There is a Chinese proverb “May you live in interesting times”. The expression is usedironically, with the thought that times of peace and tranquillity are ‘uninteresting’ while chaotic times being counted as ‘interesting’ ones. We are living in interesting times of highest ever power access disparity in India. Despite galloping installed capacity additions of 54 GW during last five year plan and 88 GW further capacity addition being well on target in 12th plan, the prevailing price of power in southern region stands on an average higher by 150% compared to Northern and Western region of the country. With about 280 GW capacity being put in place, country is able to use only about 140 GW in peak demand, leaving behind a lurking peak deficit at about 9% impacting 0.4% of GDP growth.

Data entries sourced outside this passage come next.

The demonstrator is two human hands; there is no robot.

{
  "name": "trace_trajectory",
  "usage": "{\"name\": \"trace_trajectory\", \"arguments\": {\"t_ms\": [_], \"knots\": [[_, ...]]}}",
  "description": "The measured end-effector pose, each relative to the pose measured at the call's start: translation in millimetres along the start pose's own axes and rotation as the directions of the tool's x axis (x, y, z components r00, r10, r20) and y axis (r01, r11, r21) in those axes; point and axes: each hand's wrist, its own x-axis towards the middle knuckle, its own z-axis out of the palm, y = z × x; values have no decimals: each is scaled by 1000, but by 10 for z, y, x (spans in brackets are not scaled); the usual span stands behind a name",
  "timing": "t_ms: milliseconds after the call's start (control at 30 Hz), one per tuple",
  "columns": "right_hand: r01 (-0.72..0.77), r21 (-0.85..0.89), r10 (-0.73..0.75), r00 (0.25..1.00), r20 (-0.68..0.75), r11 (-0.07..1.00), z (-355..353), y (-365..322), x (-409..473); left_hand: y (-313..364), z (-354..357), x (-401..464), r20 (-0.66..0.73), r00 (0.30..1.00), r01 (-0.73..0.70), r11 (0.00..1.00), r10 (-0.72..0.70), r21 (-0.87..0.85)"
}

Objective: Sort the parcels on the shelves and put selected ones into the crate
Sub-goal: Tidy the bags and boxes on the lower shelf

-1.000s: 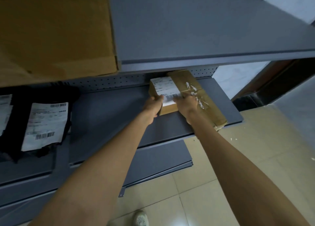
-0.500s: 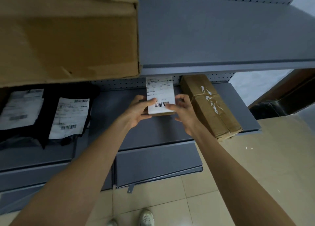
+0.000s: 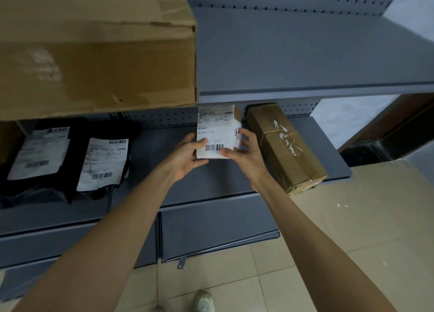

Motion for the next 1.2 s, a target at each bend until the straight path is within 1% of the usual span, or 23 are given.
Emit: {"name": "trace_trajectory", "arguments": {"t_ms": [100, 233, 333, 400, 467, 533, 600, 667, 767, 1000, 1100, 1167, 1200], "knots": [[9, -28, -10, 999, -48, 1000, -43, 6, -20, -13, 65, -2, 15, 1000, 6, 1000, -6, -7], [7, -44, -10, 997, -77, 999, -135, 29, -22, -13, 111, -12, 26, 999, 17, 999, -18, 30], [19, -60, -23, 997, -69, 998, -186, 30, -27, -22, 146, -23, 41, 999, 19, 999, -20, 43], [5, -19, -6, 999, -42, 1000, -217, 13, -42, -13, 174, -45, 44, 999, 3, 999, -5, 41], [-47, 80, 48, 999, -5, 996, -247, 9, -51, 13, 180, -66, 41, 999, -13, 999, 11, 45], [-110, 141, 106, 994, 39, 984, -277, 32, -51, 41, 167, -80, 49, 999, -11, 998, 8, 56], [-179, 163, 164, 981, 104, 970, -284, 72, -50, 64, 153, -103, 59, 998, 6, 998, -9, 58], [-253, 189, 227, 962, 149, 949, -270, 116, -52, 84, 154, -131, 38, 999, 22, 997, -25, 74], [-316, 216, 288, 945, 153, 924, -230, 153, -56, 117, 175, -177, -13, 999, 39, 993, -38, 115], [-328, 154, 306, 940, 149, 932, -162, 190, -29, 110, 39, -272, -23, 998, 54, 979, -51, 196], [-315, 139, 300, 946, 119, 939, -110, 193, -29, 95, -66, -305, -19, 998, 61, 967, -58, 248], [-304, 127, 293, 951, 95, 944, -48, 190, -21, 106, -159, -307, -44, 999, 40, 952, -28, 304], [-301, 120, 292, 953, 85, 946, -11, 184, -10, 116, -219, -303, -79, 997, 17, 937, 12, 349]]}}
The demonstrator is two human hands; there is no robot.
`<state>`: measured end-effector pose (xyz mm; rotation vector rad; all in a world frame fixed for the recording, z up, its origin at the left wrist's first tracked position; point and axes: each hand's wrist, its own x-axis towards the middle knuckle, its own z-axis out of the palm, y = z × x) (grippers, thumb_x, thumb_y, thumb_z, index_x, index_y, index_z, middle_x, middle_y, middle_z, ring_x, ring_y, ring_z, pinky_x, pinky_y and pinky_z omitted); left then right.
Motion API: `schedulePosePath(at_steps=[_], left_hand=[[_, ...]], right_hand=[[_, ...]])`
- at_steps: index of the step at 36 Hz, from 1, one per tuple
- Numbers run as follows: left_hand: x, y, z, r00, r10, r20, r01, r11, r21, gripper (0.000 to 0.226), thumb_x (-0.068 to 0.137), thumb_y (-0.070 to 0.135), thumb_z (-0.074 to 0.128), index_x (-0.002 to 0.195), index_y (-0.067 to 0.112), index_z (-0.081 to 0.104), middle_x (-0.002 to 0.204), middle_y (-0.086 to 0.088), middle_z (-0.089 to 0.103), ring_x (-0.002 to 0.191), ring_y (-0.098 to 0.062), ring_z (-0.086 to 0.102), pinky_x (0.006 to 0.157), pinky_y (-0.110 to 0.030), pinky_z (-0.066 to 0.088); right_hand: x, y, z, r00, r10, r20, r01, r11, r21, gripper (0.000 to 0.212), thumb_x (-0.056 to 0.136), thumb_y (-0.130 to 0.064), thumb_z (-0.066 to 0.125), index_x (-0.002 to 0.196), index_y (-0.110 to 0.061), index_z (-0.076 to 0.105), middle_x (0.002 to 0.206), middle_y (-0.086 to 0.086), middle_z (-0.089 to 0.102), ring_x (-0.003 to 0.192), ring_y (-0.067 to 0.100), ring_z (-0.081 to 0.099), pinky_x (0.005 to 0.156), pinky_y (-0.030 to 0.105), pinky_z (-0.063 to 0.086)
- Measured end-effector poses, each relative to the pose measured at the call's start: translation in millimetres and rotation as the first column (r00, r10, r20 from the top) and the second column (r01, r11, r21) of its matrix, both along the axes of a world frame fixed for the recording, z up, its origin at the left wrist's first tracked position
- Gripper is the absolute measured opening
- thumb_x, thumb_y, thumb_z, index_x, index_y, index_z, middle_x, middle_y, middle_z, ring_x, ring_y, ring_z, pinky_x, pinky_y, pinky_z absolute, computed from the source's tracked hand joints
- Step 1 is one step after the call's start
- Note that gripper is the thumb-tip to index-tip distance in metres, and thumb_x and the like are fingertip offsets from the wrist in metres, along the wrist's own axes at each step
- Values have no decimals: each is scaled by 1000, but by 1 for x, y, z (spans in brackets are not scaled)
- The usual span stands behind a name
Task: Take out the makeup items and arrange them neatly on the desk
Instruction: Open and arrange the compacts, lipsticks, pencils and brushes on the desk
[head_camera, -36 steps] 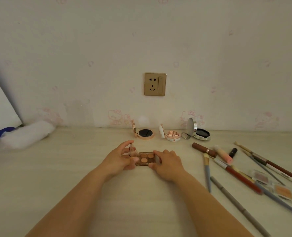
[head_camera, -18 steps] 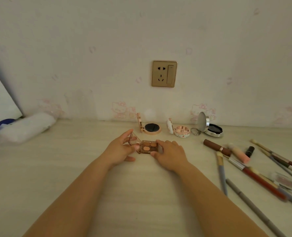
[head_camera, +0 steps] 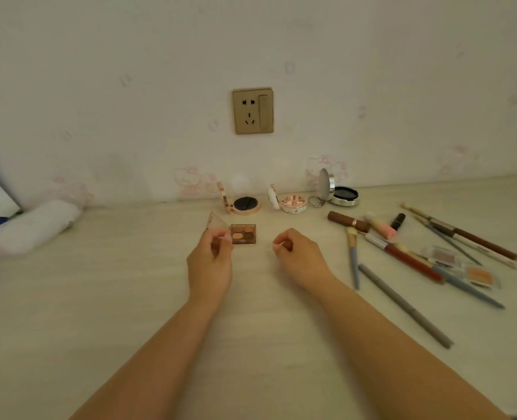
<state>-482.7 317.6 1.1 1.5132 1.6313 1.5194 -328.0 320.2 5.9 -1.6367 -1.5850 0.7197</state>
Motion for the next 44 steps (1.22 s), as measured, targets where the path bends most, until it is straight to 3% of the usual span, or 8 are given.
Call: schedulePosePath(at_steps=[5, 12, 18, 24, 28, 34, 39, 44], left_hand=[[56, -21, 1, 963, -236, -129, 238, 971, -2, 13, 92, 16, 55, 86, 26, 62, 72, 14, 62, 72, -8, 62, 70, -21, 48], [140, -43, 4, 859, -466, -213, 465, 883, -59, 11, 90, 18, 58, 86, 24, 66, 73, 15, 62, 71, -2, 59, 65, -7, 41], [207, -45, 19, 766, -546, -340, 548, 830, -98, 11, 88, 24, 61, 95, 24, 70, 90, 9, 69, 82, -7, 61, 79, -23, 49], [257, -34, 25, 629, -483, -609, 474, 859, -192, 25, 89, 37, 56, 111, 27, 63, 104, 8, 66, 106, -13, 53, 81, -30, 46], [280, -25, 23, 427, -383, -819, 367, 901, -230, 48, 88, 55, 48, 120, 21, 59, 117, -1, 61, 113, -23, 46, 88, -36, 43], [304, -23, 24, 274, -371, -887, 208, 924, -321, 58, 83, 68, 39, 94, 17, 66, 100, -4, 63, 110, -28, 48, 107, -51, 25], [313, -19, 25, 333, -412, -848, 178, 911, -372, 46, 83, 59, 43, 62, 18, 51, 66, 3, 54, 95, -23, 56, 107, -50, 25], [314, -15, 26, 428, -495, -756, 203, 868, -453, 39, 81, 49, 49, 68, 15, 63, 55, 3, 63, 67, -15, 59, 103, -47, 37]], right_hand=[[43, -36, 11, 990, -142, -3, 142, 983, 118, 13, 91, -16, 52, 98, -19, 62, 70, -13, 50, 67, 2, 47, 53, 13, 31], [120, -85, 18, 920, -390, 28, 375, 901, 220, 17, 92, -18, 51, 103, -21, 63, 97, -4, 63, 69, 5, 53, 59, 19, 39], [197, -108, 13, 819, -574, 22, 558, 803, 209, 16, 90, -14, 51, 93, -21, 66, 95, 0, 66, 88, 20, 60, 77, 34, 50], [238, -113, -5, 794, -575, 198, 563, 818, 121, 21, 90, -16, 52, 103, -18, 68, 108, 8, 63, 102, 26, 54, 81, 30, 43], [242, -112, -9, 796, -561, 229, 555, 826, 98, 25, 91, -20, 52, 112, -18, 65, 117, 7, 58, 110, 25, 51, 90, 33, 42], [243, -109, -11, 793, -556, 248, 552, 828, 92, 26, 92, -24, 51, 115, -19, 63, 118, 6, 58, 113, 24, 48, 89, 32, 40], [243, -109, -11, 790, -553, 267, 548, 831, 97, 27, 93, -21, 47, 116, -19, 61, 120, 6, 57, 112, 24, 49, 90, 33, 41], [244, -109, -12, 789, -552, 270, 547, 831, 103, 27, 94, -19, 44, 114, -20, 62, 117, 5, 60, 109, 24, 52, 88, 35, 43]])
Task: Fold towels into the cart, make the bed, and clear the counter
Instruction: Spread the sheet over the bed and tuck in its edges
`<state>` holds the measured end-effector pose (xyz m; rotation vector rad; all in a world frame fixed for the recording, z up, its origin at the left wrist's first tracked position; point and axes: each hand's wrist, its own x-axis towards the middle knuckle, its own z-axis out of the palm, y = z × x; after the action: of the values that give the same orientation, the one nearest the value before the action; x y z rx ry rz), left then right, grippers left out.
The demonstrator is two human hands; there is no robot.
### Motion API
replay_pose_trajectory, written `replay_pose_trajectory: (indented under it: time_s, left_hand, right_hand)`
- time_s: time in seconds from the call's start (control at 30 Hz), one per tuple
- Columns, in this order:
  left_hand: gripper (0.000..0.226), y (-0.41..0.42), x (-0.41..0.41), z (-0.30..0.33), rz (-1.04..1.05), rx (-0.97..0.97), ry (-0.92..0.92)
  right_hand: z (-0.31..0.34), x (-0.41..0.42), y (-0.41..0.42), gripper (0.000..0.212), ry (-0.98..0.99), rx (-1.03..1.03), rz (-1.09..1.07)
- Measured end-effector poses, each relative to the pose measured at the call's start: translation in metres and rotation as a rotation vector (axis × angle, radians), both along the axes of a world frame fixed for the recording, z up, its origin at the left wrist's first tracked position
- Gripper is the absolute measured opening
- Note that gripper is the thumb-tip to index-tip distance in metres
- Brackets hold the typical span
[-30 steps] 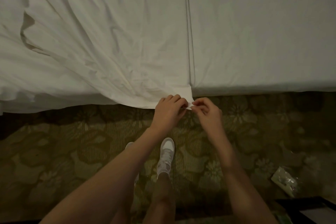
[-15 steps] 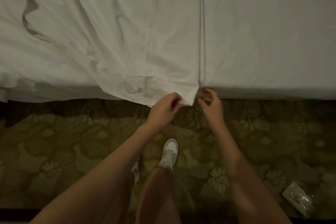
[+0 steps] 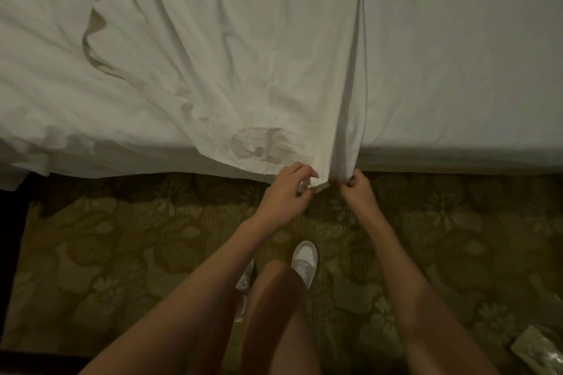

India is the fourth largest consumer of energy with consumption of over 614 million tons of oil equivalent (Mtoe). Coal remains a staple to India’s energy needs and even though the country produced 565.76 million tonnes of coal in 2013-14 (an increase of 1.7 per cent over FY 2012-13), it is still not enough to satiate the country’s growing demand for energy, commensurate with the growing population and rising standards of living. The total import of coal has increased by 15.5 per cent (i.e from 145.80 million tonnes to 164.44 million tonnes) to meet the growing demand.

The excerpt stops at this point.